In [112]:
import networkx as nx
import matplotlib.pyplot as plt
import pandas as pd
import os
import json
import xml.etree.ElementTree as ET
from networkx.readwrite import graphml

### Datasets for KG creation

In [113]:
#Input triplets (taken from postprocessed documents)
datasets = {
    'train': 'postprocessed-dataset/train_chunks.json',
    'dev': 'postprocessed-dataset/dev_chunks.json',
    'test': 'postprocessed-dataset/test_chunks.json',
    'test_ood': 'postprocessed-dataset/test_ood_chunks.json' 
}
print("Datasets to be processed:", datasets.keys())

G = nx.MultiDiGraph()

Datasets to be processed: dict_keys(['train', 'dev', 'test', 'test_ood'])


### Function for entity stripping of label
triplets in this dataset follow the following structure:

$$[subject:label,relationship,object:label]$$

In [114]:
def parse_entity(e):
    if ":" in e:
        label, etype = e.split(":", 1)
    else:
        label, etype = e, None
    return label.strip(), etype.strip() if etype else None

### Reading datasets and KG creation
Each dataset contains the following fields:
- doc_id — Unique identifier for the source document.
- chunk_id — Identifier for the text chunk or segment within the document.
- relations — List of extracted relations, where each relation follows the structure:
    - subject:label, relationship, object:label


During processing, the system reads each entry and:
- Creates a node for every unique entity (subject and object).
- Creates an edge between those nodes representing the specified relationship.

In [115]:
for split, filepath in datasets.items():
    with open(filepath, 'r', encoding='utf-8') as f:
        print(f"Processing {filepath}...")
        data = json.load(f)
        for item in data:
            doc_id = item.get('doc_id')
            chunk_id = item.get('chunk_id')
            relations = item.get('relations', [])

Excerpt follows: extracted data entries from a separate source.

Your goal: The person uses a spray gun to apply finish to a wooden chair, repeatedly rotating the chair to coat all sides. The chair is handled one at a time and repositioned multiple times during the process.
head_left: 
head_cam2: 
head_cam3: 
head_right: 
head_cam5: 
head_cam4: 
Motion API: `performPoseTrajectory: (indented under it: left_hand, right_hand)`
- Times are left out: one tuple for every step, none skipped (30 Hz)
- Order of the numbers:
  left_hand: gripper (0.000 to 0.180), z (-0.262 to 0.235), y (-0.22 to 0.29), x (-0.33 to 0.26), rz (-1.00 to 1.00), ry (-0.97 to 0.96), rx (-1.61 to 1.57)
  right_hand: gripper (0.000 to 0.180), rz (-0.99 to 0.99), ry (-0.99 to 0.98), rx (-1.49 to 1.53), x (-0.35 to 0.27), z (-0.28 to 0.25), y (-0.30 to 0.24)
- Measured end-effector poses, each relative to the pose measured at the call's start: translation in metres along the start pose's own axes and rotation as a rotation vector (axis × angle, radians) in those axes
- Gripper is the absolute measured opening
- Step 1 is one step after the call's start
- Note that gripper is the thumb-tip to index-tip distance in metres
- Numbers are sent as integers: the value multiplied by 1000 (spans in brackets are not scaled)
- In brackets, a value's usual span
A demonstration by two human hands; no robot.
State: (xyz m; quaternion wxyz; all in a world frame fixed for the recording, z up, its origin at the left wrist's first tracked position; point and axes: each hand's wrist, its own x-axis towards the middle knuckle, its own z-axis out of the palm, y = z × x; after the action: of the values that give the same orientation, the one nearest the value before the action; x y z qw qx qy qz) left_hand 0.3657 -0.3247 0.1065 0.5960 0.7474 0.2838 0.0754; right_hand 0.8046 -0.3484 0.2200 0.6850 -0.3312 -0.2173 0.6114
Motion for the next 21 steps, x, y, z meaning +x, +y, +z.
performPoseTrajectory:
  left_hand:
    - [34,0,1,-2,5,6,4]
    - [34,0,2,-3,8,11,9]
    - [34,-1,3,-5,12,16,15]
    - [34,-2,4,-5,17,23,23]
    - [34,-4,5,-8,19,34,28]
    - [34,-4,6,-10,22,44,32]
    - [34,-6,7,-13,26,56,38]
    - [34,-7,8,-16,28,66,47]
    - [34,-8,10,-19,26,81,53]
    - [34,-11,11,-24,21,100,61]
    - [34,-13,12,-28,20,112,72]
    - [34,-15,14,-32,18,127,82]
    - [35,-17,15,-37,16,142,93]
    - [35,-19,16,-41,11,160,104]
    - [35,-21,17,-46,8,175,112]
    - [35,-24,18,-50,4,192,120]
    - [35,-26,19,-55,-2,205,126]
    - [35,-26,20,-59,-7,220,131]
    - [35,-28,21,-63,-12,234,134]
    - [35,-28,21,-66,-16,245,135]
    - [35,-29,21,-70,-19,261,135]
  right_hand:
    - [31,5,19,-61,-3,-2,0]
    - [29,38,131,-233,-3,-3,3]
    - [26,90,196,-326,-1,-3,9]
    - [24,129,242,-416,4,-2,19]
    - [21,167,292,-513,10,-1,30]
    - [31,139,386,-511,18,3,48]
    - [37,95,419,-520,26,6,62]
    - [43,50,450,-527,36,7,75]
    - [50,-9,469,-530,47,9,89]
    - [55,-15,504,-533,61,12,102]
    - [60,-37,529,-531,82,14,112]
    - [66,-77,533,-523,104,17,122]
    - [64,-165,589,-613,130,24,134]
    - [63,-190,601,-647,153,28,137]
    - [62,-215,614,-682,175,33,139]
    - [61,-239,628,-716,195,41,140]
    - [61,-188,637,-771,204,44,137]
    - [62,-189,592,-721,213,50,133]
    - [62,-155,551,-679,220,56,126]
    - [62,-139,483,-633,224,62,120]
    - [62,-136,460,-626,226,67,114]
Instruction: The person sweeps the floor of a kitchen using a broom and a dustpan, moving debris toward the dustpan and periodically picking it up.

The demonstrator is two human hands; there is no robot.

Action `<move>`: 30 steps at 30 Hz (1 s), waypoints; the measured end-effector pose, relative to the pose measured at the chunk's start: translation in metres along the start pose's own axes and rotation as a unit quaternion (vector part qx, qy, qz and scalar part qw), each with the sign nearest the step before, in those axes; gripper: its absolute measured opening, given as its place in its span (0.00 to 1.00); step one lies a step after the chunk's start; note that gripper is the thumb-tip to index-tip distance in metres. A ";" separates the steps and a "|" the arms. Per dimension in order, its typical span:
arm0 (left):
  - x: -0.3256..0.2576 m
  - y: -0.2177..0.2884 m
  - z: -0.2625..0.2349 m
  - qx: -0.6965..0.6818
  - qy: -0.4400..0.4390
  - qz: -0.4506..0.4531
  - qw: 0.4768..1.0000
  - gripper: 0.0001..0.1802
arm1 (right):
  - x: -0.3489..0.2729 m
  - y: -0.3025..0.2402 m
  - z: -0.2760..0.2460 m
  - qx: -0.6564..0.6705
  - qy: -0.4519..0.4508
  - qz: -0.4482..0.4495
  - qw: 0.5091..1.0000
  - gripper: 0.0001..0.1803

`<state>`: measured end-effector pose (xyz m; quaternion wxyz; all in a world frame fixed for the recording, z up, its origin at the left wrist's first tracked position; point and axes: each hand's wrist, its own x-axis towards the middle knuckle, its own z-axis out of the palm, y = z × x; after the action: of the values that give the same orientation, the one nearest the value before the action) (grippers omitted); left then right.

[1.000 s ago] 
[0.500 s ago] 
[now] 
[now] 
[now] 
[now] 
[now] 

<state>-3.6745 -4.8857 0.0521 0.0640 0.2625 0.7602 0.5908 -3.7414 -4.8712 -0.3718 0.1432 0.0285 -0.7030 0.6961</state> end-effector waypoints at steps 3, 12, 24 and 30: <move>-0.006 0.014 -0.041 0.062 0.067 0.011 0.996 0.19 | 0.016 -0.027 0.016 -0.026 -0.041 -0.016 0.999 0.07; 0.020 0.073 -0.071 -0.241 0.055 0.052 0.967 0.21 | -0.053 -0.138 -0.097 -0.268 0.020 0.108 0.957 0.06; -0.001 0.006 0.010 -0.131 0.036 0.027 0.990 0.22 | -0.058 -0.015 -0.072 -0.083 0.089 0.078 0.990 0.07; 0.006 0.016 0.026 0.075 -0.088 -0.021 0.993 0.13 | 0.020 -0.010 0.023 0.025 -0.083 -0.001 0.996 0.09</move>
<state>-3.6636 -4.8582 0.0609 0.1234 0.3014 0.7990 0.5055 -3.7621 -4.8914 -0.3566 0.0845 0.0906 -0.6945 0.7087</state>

            for i,(entity1, rel, entity2) in enumerate(relations):
                entity1_label, entity1_type = parse_entity(entity1)
                entity2_label, entity2_type = parse_entity(entity2)

                G.add_node(entity1_label, type=entity1_type)
                G.add_node(entity2_label, type=entity2_type)
                print
                
                #Because MultiDiGraph allows multiple edges between nodes, we create a unique key for each edge, 
                # if not gephi will warn that a key with a ID already exists.
                edge_key = f"{entity1_label}_{entity2_label}_{doc_id}_{chunk_id}_{i}"

                G.add_edge(
                    entity1_label,
                    entity2_label,
                    key=edge_key,
                    relation=rel,
                    doc_id=doc_id,
                    chunk_id=chunk_id
                )



Processing postprocessed-dataset/train_chunks.json...
Processing postprocessed-dataset/dev_chunks.json...
Processing postprocessed-dataset/test_chunks.json...
Processing postprocessed-dataset/test_ood_chunks.json...


### Saving knowledge graph

In [116]:
os.makedirs("Knowledge-graph", exist_ok=True)

graph_path = os.path.join("Knowledge-graph", "kg_total.graphml")
nx.write_graphml(G, graph_path)

print(f"Nodes: {len(G.nodes)}, Edges: {len(G.edges)}")

Nodes: 5640, Edges: 12083


In [117]:
def extract_kg(name,input_file):
    graph = nx.MultiDiGraph()
    with open(input_file, 'r', encoding='utf-8') as f:
        print(f"Processing {input_file}...")
        data = json.load(f)
        for item in data:
            doc_id = item.get('doc_id')
            chunk_id = item.get('chunk_id')
            relations = item.get('relations', [])

            for i,(entity1, rel, entity2) in enumerate(relations):
                entity1_label, entity1_type = parse_entity(entity1)
                entity2_label, entity2_type = parse_entity(entity2)

                graph.add_node(entity1_label, type=entity1_type)
                graph.add_node(entity2_label, type=entity2_type)
                print
                
                # Because MultiDiGraph allows multiple edges between nodes, we create a unique key for each edge, 
                # if not gephi will warn that a key with a ID already exists.
                edge_key = f"{entity1_label}_{entity2_label}_{doc_id}_{chunk_id}_{i}"

                graph.add_edge(
                    entity1_label,
                    entity2_label,
                    key=edge_key,
                    relation=rel,
                    doc_id=doc_id,
                    chunk_id=chunk_id
            )

    os.makedirs("Knowledge-graph", exist_ok=True)

    graph_path = os.path.join("Knowledge-graph", f"kg_{name}.graphml")
    nx.write_graphml(graph, graph_path)

    print(f"Nodes: {len(graph.nodes)}, Edges: {len(graph.edges)}")

In [118]:
extract_kg('train', datasets['train'])
extract_kg('dev', datasets['dev'])
extract_kg('test', datasets['test'])
extract_kg('test_ood', datasets['test_ood'])

Processing postprocessed-dataset/train_chunks.json...
Nodes: 4164, Edges: 8743
Processing postprocessed-dataset/dev_chunks.json...
Nodes: 646, Edges: 1132
Processing postprocessed-dataset/test_chunks.json...
Nodes: 969, Edges: 1626
Processing postprocessed-dataset/test_ood_chunks.json...
Nodes: 407, Edges: 582